- **Task details**:
For each line below that includes the string "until", show the whole line.

*** Opening Dataset ***

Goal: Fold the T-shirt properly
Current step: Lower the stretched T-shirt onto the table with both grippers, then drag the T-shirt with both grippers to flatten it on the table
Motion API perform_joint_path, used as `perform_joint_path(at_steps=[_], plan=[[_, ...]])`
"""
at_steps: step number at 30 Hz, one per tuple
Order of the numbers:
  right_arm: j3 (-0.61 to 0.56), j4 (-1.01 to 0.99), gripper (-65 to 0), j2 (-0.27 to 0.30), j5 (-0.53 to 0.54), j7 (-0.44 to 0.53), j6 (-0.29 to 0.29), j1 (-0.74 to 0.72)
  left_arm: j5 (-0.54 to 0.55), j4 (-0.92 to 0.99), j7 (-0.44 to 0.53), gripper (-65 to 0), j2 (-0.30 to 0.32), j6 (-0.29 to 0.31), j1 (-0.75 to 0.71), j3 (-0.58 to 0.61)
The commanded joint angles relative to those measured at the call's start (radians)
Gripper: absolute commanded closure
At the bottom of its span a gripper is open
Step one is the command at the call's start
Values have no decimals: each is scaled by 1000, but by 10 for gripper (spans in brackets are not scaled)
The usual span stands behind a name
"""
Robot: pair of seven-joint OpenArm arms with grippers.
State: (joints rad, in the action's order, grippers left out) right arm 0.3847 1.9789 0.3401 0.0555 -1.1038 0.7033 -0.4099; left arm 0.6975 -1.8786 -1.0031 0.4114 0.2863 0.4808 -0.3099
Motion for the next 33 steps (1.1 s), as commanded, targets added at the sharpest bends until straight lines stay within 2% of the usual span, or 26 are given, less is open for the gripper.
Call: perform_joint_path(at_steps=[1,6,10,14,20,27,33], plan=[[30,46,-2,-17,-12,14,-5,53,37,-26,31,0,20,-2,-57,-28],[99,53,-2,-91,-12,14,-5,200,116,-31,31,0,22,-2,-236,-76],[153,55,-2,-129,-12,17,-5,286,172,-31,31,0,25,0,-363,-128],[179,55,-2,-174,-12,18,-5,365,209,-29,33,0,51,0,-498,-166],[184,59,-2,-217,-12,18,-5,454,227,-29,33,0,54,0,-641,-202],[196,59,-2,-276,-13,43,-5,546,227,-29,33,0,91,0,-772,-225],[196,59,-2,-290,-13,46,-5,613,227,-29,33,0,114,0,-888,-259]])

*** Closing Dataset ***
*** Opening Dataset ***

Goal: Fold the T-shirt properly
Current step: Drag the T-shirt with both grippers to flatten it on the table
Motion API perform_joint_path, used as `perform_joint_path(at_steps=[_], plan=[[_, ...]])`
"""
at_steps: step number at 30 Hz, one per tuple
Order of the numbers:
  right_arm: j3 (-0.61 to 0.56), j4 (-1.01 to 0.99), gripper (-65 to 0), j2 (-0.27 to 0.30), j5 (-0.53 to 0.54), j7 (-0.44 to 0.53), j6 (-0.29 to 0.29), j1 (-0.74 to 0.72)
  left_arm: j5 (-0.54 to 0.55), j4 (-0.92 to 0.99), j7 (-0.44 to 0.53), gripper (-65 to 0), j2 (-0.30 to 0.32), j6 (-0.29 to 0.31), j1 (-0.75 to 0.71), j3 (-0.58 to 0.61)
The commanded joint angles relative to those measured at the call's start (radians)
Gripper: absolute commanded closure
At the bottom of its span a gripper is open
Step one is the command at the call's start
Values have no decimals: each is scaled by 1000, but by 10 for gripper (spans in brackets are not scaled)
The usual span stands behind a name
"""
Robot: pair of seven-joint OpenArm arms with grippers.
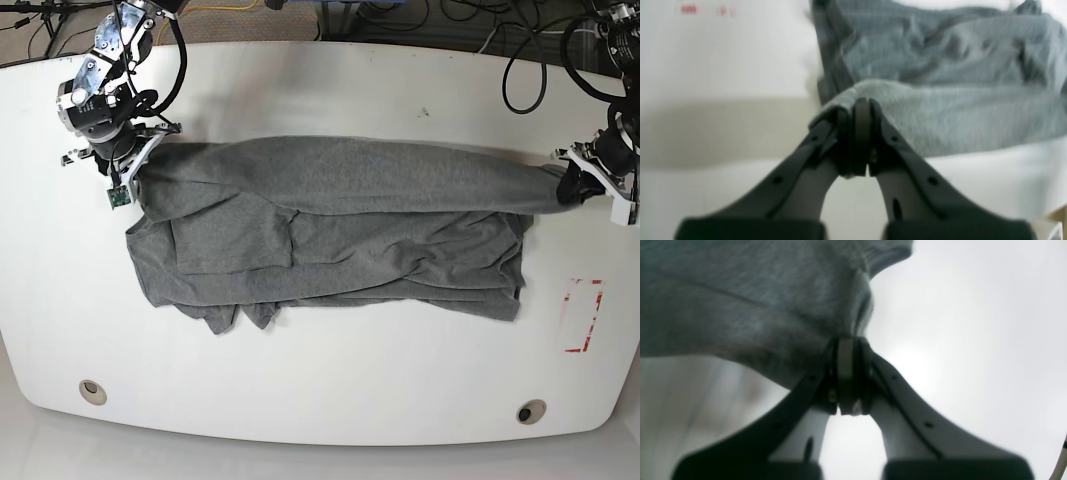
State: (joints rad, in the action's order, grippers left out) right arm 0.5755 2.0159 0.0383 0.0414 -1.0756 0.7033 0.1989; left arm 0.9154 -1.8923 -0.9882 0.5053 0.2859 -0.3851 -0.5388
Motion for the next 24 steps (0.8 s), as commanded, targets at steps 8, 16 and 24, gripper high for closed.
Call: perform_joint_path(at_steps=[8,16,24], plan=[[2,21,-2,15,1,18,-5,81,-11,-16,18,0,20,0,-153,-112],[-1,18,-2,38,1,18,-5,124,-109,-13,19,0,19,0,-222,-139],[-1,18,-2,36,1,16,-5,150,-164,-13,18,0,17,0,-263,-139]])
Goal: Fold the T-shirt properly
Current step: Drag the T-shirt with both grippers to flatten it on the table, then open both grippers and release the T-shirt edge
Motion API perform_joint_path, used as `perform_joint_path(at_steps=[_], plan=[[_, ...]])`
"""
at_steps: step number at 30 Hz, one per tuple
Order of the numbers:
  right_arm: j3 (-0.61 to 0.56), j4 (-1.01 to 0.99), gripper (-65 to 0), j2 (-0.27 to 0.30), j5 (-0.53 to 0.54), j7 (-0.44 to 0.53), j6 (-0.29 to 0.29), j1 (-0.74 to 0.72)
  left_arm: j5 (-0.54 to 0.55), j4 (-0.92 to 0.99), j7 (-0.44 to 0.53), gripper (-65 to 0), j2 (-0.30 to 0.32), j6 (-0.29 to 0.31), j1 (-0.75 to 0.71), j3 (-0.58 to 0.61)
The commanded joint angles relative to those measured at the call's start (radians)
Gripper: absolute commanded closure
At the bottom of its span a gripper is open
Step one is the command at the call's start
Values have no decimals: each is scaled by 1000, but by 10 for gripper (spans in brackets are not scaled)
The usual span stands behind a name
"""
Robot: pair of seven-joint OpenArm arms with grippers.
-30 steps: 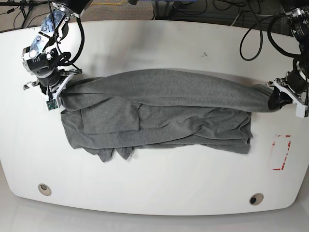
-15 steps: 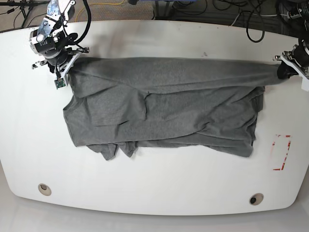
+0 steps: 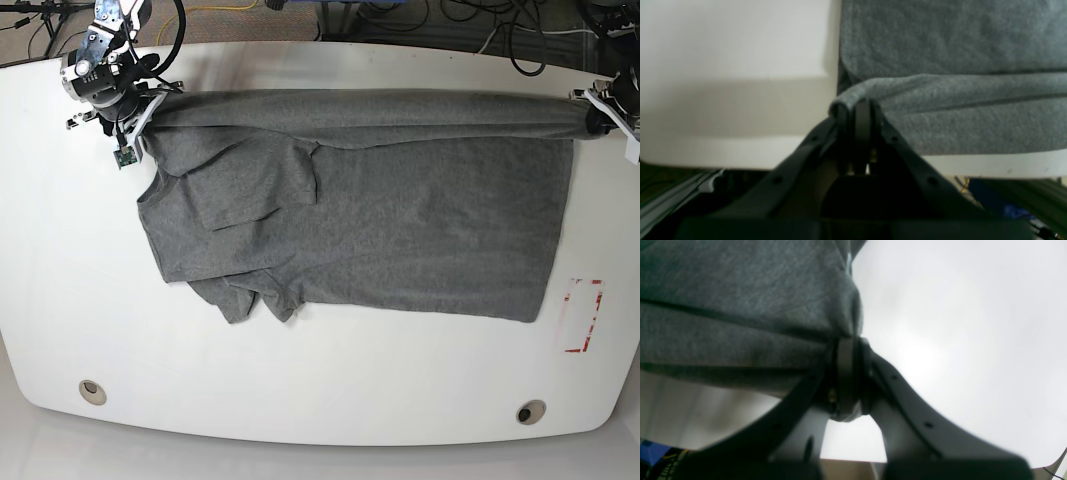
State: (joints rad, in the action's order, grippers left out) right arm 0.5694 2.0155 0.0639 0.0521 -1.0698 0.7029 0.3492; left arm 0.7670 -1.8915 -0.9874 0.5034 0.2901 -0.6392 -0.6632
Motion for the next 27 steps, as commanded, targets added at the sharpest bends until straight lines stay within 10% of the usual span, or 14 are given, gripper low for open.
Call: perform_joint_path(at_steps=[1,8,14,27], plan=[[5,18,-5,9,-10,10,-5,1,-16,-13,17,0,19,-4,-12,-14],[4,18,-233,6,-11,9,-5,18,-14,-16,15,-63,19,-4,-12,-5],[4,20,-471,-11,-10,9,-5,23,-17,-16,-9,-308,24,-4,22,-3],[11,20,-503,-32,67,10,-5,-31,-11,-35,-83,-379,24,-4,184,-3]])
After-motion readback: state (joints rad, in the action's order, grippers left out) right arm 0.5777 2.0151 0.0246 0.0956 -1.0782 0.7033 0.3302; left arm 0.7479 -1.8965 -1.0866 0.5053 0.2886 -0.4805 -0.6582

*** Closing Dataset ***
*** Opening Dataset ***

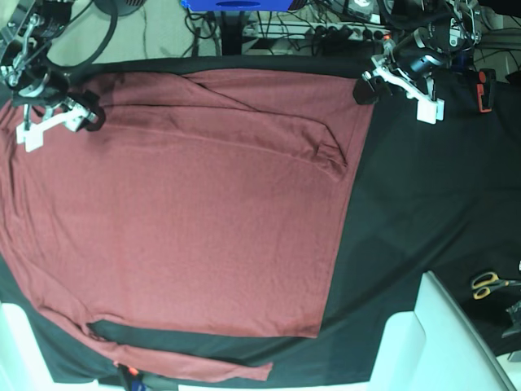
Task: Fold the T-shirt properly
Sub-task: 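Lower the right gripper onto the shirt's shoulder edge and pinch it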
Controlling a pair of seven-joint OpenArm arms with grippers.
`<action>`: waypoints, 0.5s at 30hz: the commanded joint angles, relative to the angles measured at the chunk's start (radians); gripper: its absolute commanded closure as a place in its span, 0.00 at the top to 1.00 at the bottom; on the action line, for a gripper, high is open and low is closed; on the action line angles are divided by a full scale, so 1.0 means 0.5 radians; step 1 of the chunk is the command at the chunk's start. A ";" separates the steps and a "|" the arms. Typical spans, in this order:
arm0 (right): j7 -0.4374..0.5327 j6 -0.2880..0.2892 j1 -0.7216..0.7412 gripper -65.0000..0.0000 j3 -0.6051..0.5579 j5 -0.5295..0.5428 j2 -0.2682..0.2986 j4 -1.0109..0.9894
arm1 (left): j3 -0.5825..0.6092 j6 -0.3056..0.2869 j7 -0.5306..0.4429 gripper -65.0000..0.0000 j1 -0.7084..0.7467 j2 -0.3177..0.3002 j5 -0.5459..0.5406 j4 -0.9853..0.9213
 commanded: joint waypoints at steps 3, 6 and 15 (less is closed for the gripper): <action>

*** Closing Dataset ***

- **Result of this task**:
Motion for the next 33 steps (1.1 s), as commanded, targets added at the sharpest bends until straight lines stay within 2% of the usual span, or 26 are given, less is open for the gripper.
Motion for the next 27 steps, as commanded, targets added at the sharpest bends until straight lines stay within 10% of the usual span, or 14 are given, gripper low for open.

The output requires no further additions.